[Opening Input for this task section]

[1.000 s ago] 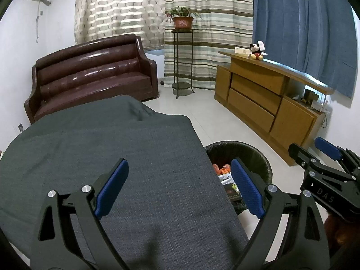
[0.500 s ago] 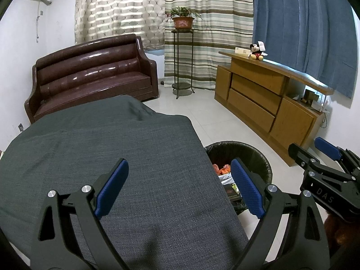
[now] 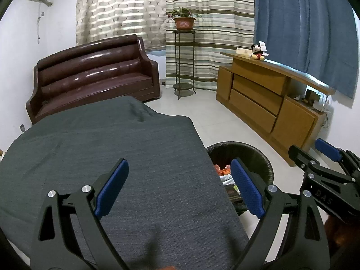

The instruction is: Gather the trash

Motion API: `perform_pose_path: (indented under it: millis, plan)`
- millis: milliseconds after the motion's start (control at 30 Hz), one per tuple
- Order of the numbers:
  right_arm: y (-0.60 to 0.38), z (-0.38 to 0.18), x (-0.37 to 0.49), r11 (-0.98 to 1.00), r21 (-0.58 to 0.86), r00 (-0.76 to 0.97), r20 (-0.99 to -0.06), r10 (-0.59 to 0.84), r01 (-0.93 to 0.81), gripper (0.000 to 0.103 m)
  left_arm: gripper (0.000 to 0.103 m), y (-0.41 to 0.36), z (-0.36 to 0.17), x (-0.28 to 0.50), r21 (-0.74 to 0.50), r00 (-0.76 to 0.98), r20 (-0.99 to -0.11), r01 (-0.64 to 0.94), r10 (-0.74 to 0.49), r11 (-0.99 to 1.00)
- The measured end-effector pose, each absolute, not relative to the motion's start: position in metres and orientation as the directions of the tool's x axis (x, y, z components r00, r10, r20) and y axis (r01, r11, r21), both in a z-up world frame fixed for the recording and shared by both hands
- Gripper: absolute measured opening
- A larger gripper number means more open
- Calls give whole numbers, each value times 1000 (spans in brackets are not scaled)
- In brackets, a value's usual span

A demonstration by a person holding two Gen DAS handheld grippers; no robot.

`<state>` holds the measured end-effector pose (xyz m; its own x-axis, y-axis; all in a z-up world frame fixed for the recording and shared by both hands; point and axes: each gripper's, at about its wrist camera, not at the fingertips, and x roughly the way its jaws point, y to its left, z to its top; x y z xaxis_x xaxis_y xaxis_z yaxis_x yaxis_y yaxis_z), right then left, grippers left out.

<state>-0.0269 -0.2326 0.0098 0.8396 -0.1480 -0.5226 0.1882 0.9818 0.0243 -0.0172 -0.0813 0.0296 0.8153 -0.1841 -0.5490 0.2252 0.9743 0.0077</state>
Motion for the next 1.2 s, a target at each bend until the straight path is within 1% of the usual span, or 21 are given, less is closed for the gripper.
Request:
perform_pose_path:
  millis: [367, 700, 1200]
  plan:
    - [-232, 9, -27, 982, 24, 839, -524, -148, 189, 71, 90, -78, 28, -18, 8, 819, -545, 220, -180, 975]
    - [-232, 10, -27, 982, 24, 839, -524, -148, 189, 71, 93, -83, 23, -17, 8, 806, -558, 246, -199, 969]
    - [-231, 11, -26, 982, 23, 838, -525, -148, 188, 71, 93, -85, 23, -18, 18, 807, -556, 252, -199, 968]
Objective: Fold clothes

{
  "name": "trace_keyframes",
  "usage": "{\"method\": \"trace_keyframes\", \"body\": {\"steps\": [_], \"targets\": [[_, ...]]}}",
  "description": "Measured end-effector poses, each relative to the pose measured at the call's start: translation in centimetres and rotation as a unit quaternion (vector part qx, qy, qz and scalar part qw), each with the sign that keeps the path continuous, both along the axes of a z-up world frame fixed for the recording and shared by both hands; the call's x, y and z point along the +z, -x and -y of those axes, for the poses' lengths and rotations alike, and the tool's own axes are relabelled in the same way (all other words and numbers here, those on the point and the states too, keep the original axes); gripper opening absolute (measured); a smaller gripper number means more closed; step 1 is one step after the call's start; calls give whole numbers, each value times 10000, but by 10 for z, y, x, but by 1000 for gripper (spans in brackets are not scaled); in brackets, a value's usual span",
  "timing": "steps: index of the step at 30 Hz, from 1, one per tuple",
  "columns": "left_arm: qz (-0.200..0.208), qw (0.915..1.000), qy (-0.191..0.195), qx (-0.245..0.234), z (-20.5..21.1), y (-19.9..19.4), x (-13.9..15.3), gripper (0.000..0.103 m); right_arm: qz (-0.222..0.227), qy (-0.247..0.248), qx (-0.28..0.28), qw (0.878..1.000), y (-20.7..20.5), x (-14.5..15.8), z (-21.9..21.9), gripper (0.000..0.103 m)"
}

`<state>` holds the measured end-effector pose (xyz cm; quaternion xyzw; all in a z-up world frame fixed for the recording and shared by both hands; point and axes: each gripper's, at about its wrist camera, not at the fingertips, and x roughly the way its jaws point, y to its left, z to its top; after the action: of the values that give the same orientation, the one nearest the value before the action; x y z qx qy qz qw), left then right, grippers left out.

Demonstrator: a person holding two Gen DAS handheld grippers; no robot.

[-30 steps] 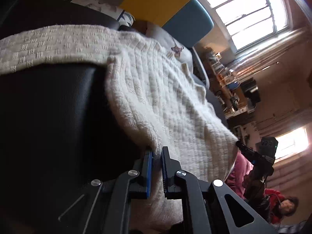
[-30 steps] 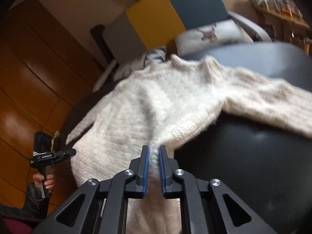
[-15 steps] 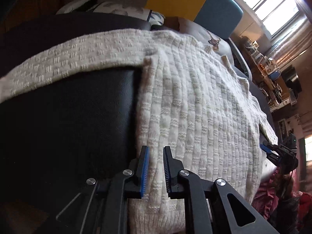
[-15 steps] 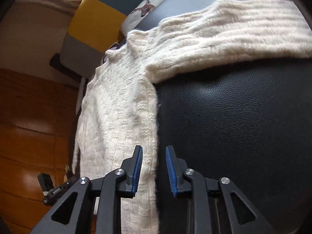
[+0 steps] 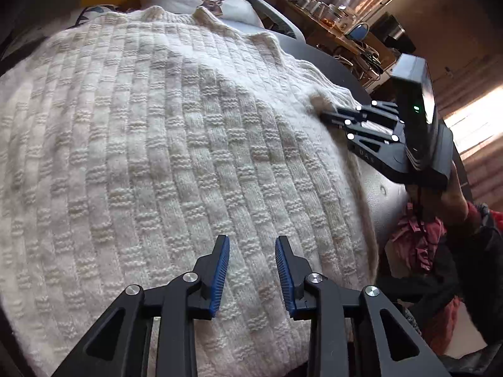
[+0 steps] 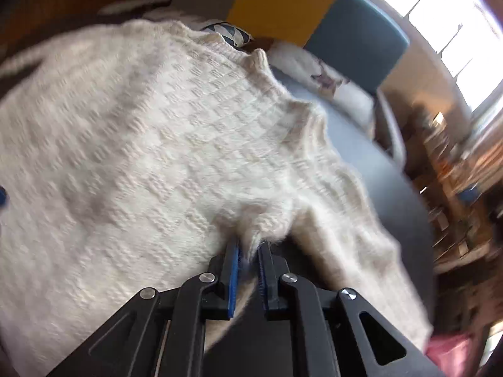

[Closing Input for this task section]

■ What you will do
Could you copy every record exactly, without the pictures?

■ Exercise answer
[1.000 s ago] 
[0.500 s ago] 
[now] 

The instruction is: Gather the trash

Motion API: `perform_pose_path: (indented under it: millis, plan)`
- millis: milliseconds after the motion's start (control at 30 Hz), one per tuple
- Order of the numbers:
  right_arm: y (-0.60 to 0.38), z (-0.38 to 0.18), x (-0.37 to 0.49), r11 (-0.98 to 1.00), r21 (-0.58 to 0.86), r00 (-0.76 to 0.97), r20 (-0.99 to -0.06), r10 (-0.59 to 0.84), r01 (-0.93 to 0.81), gripper (0.000 to 0.103 m)
  left_arm: gripper (0.000 to 0.103 m), y (-0.41 to 0.36), z (-0.36 to 0.17), x (-0.28 to 0.50), r21 (-0.74 to 0.50), r00 (-0.76 to 0.98), r20 (-0.99 to -0.11), r01 (-0.64 to 0.94), r10 (-0.74 to 0.49), r11 (-0.99 to 1.00)
- The measured end-effector pose, each absolute, not relative to the motion's start: position in metres and orientation as the directions of the tool's x axis (x, y, z components r00, r10, r20) and y axis (r01, r11, r21), both in a z-up world frame fixed for the recording and shared by both hands
- Gripper: absolute measured opening
- A larger gripper number means more open
- Calls give whole numbers, each value times 1000 (spans in brackets are not scaled)
- In brackets, a value's usual span

A demonstration by a person holding two Gen DAS handheld grippers; no robot.

`<state>` holds the measured end-effector pose (xyz m; its own x-axis, y-axis; all in a z-up world frame fixed for the recording and shared by both hands; point and axes: each gripper's, at about its wrist camera, not at the fingertips, and x roughly the way its jaws point, y to its left, z to its top; x y z xaxis_x xaxis_y xaxis_z yaxis_x yaxis_y yaxis_z), right then left, grippers left out.

<state>-0.0269 -0.2326 0.0098 0.8396 -0.1480 -0.5226 0.1882 0.9818 0.0243 -0.0172 -0.0813 0.0296 0.8153 -0.1841 -0.5490 0.2252 0.9743 0.0077</state>
Motion for the next 1.2 s, a target at each bend until the straight path is within 1% of the usual span, or 21 are given, less is closed for the gripper.
Request:
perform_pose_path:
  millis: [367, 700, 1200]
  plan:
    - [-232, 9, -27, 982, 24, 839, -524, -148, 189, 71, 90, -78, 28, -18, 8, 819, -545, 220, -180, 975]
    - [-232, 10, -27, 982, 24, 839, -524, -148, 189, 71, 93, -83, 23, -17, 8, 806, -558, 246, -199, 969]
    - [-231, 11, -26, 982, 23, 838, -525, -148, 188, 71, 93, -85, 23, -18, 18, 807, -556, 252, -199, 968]
Objective: Fold clothes

{
  "name": "trace_keyframes",
  "usage": "{\"method\": \"trace_keyframes\", \"body\": {\"steps\": [_], \"targets\": [[_, ...]]}}",
  "description": "Measured end-effector poses, each relative to the pose measured at the call's start: translation in centimetres and rotation as a unit quaternion (vector part qx, qy, qz and scalar part qw), each with the sign that keeps the path continuous, both along the axes of a z-up world frame fixed for the recording and shared by both hands; the call's x, y and z point along the +z, -x and -y of those axes, for the poses' lengths and rotations alike, and the tool's own axes are relabelled in the same way (all other words and numbers here, those on the point and the states too, keep the original axes); gripper opening absolute (measured); a smaller gripper number means more closed; step 1 is one step after the call's start; calls give whole numbers, each value times 10000, but by 10 for z, y, x, but by 1000 for gripper (spans in brackets are not scaled); in brackets, a value's usual span",
  "timing": "steps: index of the step at 30 Hz, from 1, one per tuple",
  "columns": "left_arm: qz (-0.200..0.208), qw (0.915..1.000), qy (-0.191..0.195), qx (-0.245..0.234), z (-20.5..21.1), y (-19.9..19.4), x (-13.9..15.3), gripper (0.000..0.103 m); right_arm: qz (-0.222..0.227), qy (-0.247..0.248), qx (-0.28..0.28), qw (0.878..1.000), y (-20.7..20.5), x (-14.5..15.8), z (-21.9..21.9), gripper (0.000..0.103 m)"
}

`<state>` holds the measured end-effector pose (xyz cm; quaternion xyzw; all in a z-up world frame fixed for the recording and shared by both hands; point and axes: each gripper's, at about its wrist camera, not at the fingertips, and x roughly the way its jaws point, y to its left, z to its top; after the action: of the values that give the same orientation, the one nearest the value before the action; x y z qx qy qz qw), left then right, grippers left out.

Demonstrator: a person holding two Gen DAS handheld grippers; no robot.

[-30 steps] 
[-30 steps] 
[-15 steps] 
[-15 steps] 
[+0 steps] 
[+0 steps] 

Nothing remains to be added to the response.